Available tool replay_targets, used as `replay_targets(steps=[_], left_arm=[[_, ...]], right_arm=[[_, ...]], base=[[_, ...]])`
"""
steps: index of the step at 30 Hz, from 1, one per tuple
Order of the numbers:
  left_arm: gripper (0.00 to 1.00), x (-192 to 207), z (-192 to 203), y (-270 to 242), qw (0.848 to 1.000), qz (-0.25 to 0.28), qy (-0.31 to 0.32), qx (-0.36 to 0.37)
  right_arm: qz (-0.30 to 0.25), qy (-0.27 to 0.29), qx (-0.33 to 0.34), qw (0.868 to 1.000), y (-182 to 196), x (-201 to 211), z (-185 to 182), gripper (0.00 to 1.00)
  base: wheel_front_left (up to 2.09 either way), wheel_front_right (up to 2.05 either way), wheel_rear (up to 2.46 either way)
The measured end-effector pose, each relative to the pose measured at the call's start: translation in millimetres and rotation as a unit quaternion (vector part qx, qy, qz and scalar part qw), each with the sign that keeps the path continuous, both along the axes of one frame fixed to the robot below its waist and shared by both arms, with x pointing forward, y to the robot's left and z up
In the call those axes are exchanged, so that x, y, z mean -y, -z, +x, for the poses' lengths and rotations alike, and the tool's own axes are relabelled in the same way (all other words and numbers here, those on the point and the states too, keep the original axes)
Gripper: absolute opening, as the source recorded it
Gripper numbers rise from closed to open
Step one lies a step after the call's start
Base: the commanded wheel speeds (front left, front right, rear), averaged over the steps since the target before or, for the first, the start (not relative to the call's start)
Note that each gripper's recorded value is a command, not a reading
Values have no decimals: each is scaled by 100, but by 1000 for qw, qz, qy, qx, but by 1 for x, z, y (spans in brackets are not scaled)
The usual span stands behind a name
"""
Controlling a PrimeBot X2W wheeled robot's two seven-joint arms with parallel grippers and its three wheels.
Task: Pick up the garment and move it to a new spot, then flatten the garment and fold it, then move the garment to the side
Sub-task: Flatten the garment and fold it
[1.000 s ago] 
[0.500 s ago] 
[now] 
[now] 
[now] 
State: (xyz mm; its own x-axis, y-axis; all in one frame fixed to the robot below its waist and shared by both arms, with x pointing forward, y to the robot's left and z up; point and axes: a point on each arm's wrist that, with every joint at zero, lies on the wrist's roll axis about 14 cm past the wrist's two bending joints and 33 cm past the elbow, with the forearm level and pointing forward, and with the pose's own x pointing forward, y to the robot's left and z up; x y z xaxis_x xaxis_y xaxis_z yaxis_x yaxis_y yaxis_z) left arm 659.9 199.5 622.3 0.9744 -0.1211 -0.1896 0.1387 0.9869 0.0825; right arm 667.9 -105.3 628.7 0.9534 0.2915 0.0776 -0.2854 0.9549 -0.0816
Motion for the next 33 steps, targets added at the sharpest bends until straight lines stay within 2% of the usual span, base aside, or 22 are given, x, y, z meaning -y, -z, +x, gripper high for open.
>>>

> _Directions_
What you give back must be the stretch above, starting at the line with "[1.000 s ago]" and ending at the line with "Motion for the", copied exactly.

> _Result for this task_
[1.000 s ago] 
[0.500 s ago] 
[now] 
[now] 
[now] 
State: (xyz mm; its own x-axis, y-axis; all in one frame fixed to the robot below its waist and shared by both arms, with x pointing forward, y to the robot's left and z up; point and axes: a point on each arm's wrist that, with every joint at zero, lies on the wrist's roll axis about 14 cm past the wrist's two bending joints and 33 cm past the elbow, with the forearm level and pointing forward, and with the pose's own x pointing forward, y to the robot's left and z up; x y z xaxis_x xaxis_y xaxis_z yaxis_x yaxis_y yaxis_z) left arm 659.9 199.5 622.3 0.9744 -0.1211 -0.1896 0.1387 0.9869 0.0825; right arm 667.9 -105.3 628.7 0.9534 0.2915 0.0776 -0.2854 0.9549 -0.0816
Motion for the next 33 steps, targets added at the sharpest bends until straight lines stay within 2% of the usual span, base aside, or 22 are given, x, y, z meaning -y, -z, +x, gripper high for open.

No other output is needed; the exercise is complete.